**Required action:**
Each line in the entries below that holds the string "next" must be copied.

Data excerpts
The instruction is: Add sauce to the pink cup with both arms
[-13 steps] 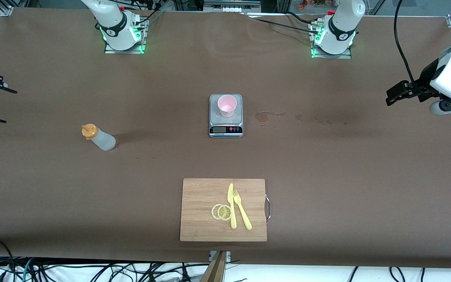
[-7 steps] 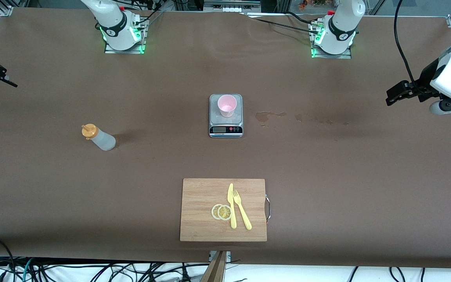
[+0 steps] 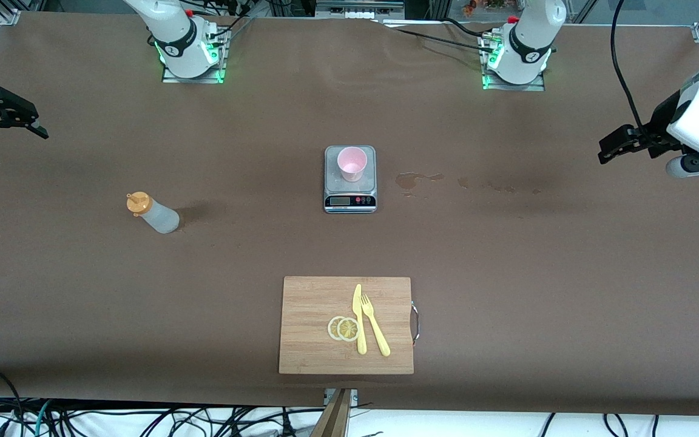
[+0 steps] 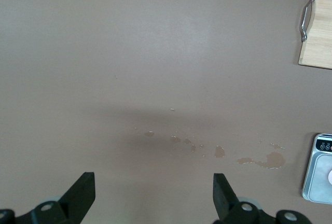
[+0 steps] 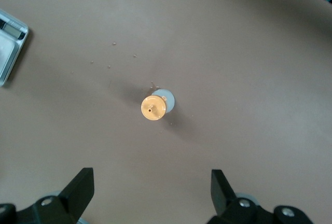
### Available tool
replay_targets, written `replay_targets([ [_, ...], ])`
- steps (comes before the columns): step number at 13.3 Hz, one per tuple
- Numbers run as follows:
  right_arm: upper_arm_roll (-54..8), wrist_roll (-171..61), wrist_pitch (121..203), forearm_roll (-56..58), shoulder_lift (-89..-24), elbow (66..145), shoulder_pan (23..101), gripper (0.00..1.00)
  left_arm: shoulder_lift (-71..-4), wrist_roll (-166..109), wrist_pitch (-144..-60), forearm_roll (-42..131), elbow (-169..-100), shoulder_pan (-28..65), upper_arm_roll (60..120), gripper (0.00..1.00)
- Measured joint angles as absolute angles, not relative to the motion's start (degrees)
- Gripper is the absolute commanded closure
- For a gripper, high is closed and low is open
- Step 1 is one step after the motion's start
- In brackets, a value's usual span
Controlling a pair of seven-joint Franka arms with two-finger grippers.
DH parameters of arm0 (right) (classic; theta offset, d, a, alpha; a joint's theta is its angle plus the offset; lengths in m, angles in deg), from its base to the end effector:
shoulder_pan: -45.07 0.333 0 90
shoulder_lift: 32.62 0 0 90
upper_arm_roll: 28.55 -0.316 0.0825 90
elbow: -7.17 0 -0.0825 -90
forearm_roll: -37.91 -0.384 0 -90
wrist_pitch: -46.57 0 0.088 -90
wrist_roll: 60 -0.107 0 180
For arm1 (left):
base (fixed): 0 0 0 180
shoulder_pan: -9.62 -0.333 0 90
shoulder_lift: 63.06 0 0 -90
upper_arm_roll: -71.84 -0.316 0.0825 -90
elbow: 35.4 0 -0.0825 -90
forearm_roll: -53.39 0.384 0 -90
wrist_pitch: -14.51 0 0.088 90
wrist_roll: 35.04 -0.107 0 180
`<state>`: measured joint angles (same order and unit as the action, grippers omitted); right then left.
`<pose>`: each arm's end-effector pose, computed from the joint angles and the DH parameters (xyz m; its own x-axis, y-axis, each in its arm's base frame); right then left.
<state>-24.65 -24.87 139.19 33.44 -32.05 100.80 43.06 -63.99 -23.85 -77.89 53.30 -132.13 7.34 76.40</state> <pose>0.5523 -0.0493 0.6043 0.8746 0.4833 0.0388 0.4848 -0.8719 -0.0687 0.5488 -0.0223 0.5815 0.9862 0.1551 -0.0583 0.1547 -0.9879 -0.0113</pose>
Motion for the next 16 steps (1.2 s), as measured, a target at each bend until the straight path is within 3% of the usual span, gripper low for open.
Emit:
replay_targets([
  [7, -24.7, -40.82, 137.61, 37.87, -29.01, 101.05, 46.82, 0.0, -63.99, -23.85, -77.89, 53.3, -132.13, 7.35, 76.44, 0.0],
  [16, -24.77, -41.93, 134.97, 38.43, -28.43, 101.0, 46.92, 0.0, -63.92, -23.86, -77.89, 53.29, -132.13, 7.62, 76.6, 0.0],
])
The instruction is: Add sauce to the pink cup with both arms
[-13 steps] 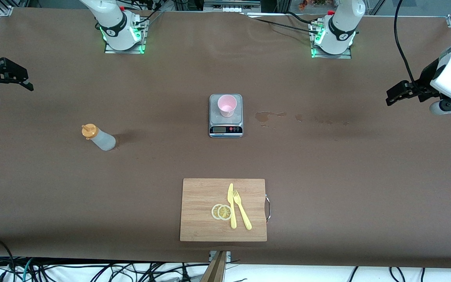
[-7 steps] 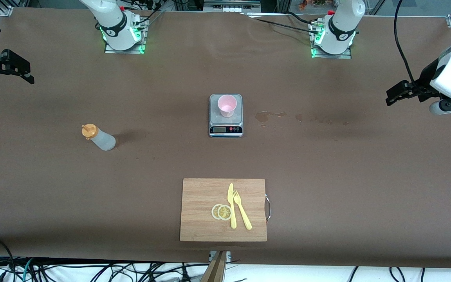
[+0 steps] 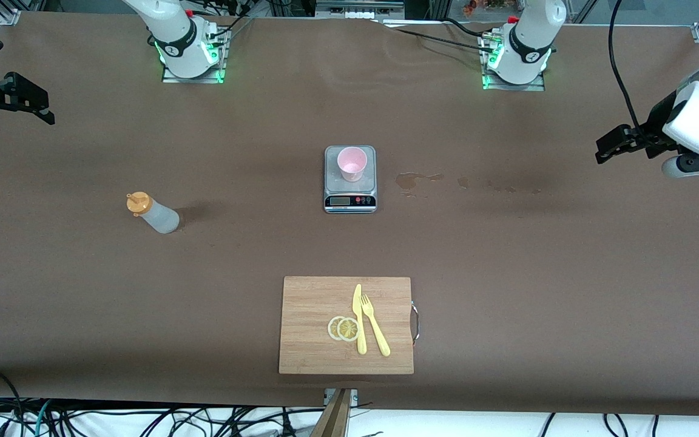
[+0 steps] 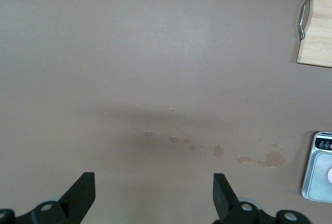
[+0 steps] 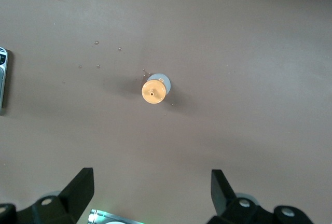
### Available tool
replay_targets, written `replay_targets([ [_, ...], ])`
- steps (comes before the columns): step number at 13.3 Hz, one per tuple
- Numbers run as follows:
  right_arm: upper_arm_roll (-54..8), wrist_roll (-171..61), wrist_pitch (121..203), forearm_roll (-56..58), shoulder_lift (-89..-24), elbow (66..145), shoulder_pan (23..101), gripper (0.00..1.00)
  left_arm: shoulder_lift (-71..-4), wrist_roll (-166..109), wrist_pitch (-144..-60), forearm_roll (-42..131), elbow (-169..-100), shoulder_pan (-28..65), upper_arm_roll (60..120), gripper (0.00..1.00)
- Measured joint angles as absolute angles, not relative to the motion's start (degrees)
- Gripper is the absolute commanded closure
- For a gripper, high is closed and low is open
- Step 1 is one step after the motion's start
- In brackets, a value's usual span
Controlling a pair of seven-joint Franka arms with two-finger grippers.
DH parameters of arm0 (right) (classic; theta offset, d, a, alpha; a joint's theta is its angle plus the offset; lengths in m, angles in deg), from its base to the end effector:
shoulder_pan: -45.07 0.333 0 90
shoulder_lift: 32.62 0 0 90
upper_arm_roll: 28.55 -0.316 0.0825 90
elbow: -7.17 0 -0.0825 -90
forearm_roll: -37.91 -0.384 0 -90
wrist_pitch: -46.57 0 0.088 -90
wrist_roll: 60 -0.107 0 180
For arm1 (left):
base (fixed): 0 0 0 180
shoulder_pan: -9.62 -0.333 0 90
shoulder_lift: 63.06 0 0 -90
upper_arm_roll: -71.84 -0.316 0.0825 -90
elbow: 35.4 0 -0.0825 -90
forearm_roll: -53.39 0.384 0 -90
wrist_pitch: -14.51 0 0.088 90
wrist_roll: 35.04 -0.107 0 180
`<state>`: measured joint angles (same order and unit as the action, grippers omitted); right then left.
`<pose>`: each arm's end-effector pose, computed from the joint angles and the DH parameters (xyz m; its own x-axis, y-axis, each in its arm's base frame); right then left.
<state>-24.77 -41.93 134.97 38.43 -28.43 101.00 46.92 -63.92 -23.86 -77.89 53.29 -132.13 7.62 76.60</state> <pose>0.5280 -0.0201 0.6301 0.9603 0.2780 -0.0220 0.2780 -0.9606 -0.0027 0.5489 -0.0269 0.5808 0.9874 0.1467 -0.0595 0.1463 -0.9892 -0.0113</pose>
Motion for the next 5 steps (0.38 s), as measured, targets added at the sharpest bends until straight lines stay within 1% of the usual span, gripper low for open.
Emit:
replay_targets([
  [5, -24.77, -42.29, 134.95, 38.68, -28.43, 100.77, 46.92, 0.0, -63.92, -23.86, -77.89, 53.29, -132.13, 7.63, 76.61, 0.0],
])
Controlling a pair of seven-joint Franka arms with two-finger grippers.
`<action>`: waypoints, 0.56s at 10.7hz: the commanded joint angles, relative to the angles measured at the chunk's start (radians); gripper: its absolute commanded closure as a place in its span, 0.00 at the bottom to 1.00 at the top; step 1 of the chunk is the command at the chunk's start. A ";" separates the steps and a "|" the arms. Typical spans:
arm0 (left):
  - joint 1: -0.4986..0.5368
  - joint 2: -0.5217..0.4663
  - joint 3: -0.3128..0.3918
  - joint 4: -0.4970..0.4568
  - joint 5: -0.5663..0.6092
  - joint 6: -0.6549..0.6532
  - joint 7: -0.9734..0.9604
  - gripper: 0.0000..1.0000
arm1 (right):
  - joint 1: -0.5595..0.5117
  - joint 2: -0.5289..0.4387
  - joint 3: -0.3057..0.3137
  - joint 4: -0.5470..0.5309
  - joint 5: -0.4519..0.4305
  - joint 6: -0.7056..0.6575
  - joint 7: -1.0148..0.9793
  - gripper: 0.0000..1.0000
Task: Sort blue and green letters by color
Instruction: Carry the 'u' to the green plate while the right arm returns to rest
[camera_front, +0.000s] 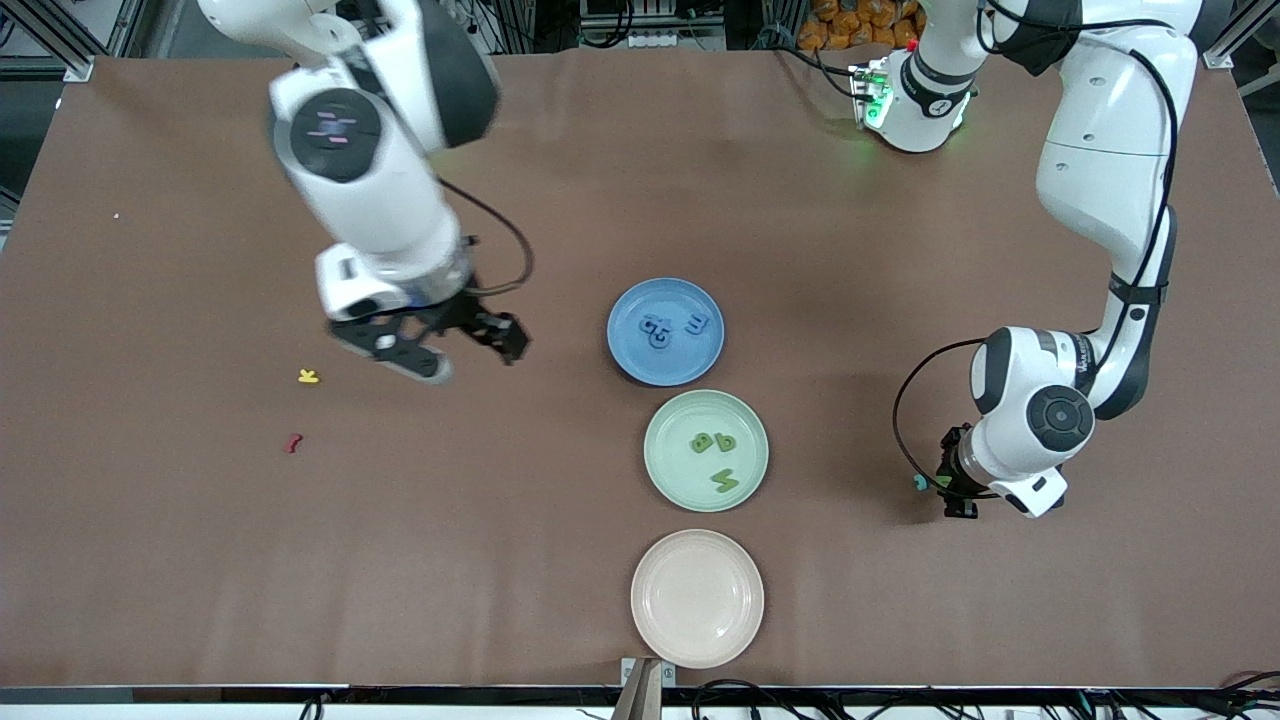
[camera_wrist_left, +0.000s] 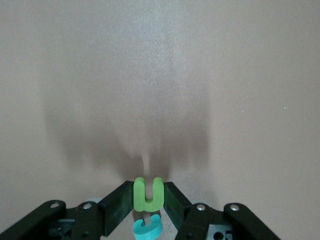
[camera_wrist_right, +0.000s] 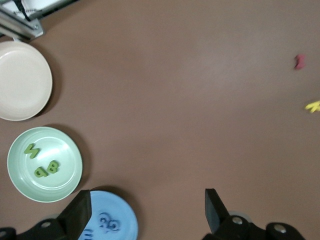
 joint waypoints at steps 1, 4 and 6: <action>0.000 -0.028 -0.010 -0.004 -0.017 -0.005 0.010 1.00 | -0.190 -0.120 0.023 -0.033 0.000 -0.090 -0.297 0.00; -0.014 -0.059 -0.069 -0.008 -0.017 -0.012 0.009 1.00 | -0.425 -0.218 0.069 -0.039 0.000 -0.196 -0.517 0.00; -0.035 -0.080 -0.134 -0.009 -0.014 -0.014 0.003 1.00 | -0.536 -0.252 0.082 -0.039 -0.010 -0.221 -0.672 0.00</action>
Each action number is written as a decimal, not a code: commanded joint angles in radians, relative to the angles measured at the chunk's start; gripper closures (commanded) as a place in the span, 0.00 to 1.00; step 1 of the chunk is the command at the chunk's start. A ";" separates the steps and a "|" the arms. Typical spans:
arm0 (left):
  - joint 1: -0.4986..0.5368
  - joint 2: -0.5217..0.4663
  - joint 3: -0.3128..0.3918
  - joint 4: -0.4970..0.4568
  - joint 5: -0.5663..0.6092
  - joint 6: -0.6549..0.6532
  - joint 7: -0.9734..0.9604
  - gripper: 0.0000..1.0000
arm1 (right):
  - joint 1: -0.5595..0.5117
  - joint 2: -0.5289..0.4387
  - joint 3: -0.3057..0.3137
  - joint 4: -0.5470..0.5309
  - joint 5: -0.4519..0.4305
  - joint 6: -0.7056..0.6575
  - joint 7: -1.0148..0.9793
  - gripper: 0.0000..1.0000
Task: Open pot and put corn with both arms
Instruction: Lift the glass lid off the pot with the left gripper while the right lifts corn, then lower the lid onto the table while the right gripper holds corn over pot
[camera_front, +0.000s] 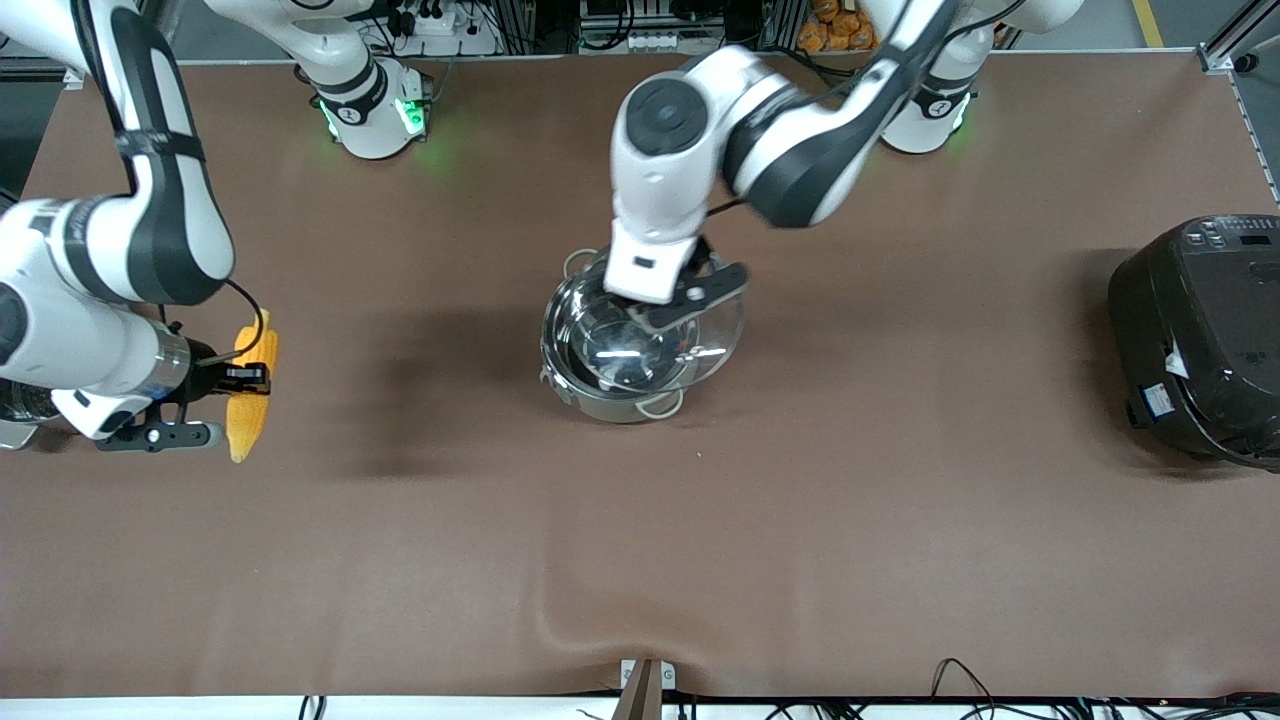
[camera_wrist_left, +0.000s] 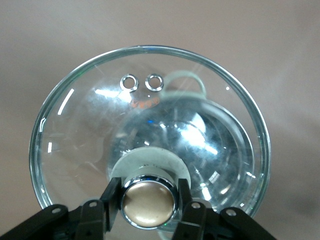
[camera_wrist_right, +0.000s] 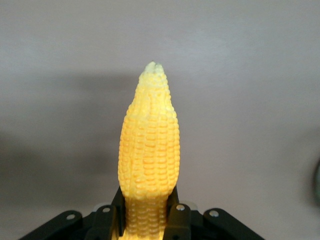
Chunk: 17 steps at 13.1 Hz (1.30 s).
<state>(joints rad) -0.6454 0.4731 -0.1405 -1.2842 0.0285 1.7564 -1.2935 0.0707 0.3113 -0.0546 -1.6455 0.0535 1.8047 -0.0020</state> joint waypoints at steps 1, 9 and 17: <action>0.123 -0.108 -0.008 -0.117 0.027 -0.055 0.153 1.00 | 0.084 -0.023 0.002 0.061 0.063 -0.062 0.141 0.85; 0.561 -0.266 -0.014 -0.606 0.037 0.284 0.772 1.00 | 0.558 -0.031 -0.036 0.127 0.045 -0.079 0.742 0.85; 0.665 -0.225 -0.013 -0.906 0.039 0.635 0.862 1.00 | 0.750 0.155 -0.037 0.127 0.015 0.166 1.022 0.83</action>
<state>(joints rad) -0.0017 0.2773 -0.1396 -2.1264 0.0469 2.3223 -0.4327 0.7934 0.4325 -0.0757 -1.5365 0.0826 1.9416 0.9728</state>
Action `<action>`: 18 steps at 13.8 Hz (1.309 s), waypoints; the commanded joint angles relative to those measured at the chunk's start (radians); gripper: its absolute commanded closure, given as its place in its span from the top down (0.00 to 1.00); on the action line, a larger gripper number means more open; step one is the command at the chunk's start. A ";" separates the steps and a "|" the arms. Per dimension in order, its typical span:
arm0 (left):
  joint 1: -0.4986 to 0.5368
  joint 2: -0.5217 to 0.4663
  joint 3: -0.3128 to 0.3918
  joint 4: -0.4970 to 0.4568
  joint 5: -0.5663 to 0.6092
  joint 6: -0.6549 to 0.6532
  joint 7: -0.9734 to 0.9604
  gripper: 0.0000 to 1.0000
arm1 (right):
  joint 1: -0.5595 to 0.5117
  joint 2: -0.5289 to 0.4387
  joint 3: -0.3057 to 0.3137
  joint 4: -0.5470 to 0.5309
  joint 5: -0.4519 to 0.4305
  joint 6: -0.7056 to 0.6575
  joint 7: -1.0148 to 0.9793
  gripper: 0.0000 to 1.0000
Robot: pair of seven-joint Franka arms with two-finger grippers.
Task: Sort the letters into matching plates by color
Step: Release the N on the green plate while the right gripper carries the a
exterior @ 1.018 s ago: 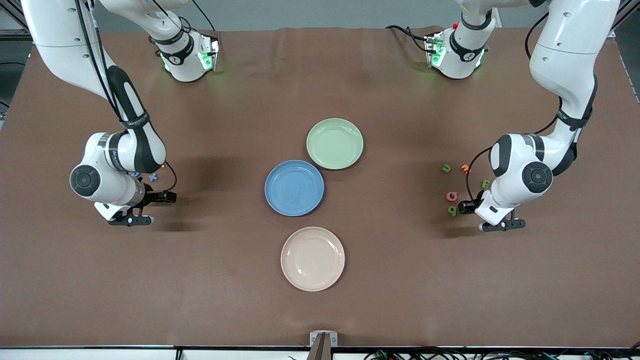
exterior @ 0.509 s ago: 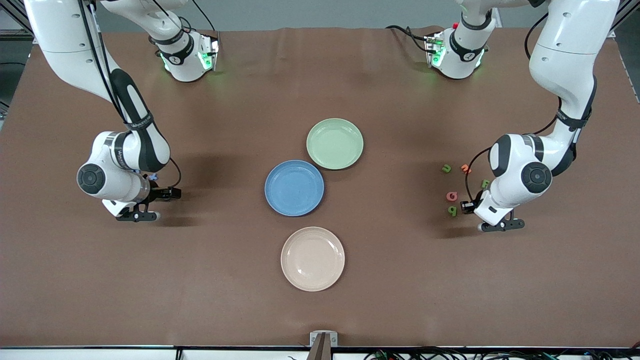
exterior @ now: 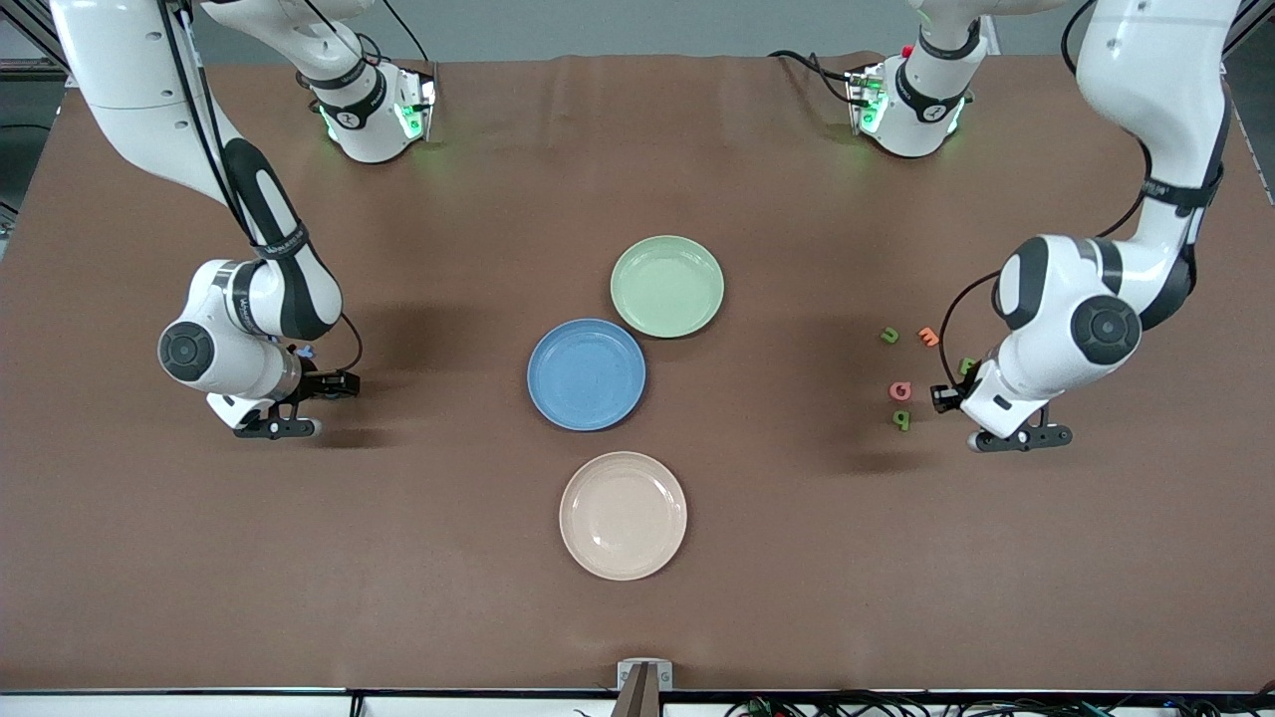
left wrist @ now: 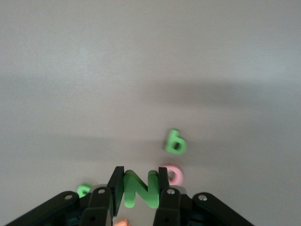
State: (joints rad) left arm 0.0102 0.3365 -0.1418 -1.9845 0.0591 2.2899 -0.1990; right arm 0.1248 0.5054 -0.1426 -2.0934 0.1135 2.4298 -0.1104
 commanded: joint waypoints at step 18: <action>-0.515 0.104 -0.180 -0.014 0.005 0.099 -1.094 0.00 | 0.031 -0.082 0.011 0.050 0.018 -0.187 -0.028 0.11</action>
State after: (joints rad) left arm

**Result of this task:**
Motion for the next 16 steps (1.2 s), as measured, a target at each bend until the straight path is within 3% of the usual span, gripper low for open.
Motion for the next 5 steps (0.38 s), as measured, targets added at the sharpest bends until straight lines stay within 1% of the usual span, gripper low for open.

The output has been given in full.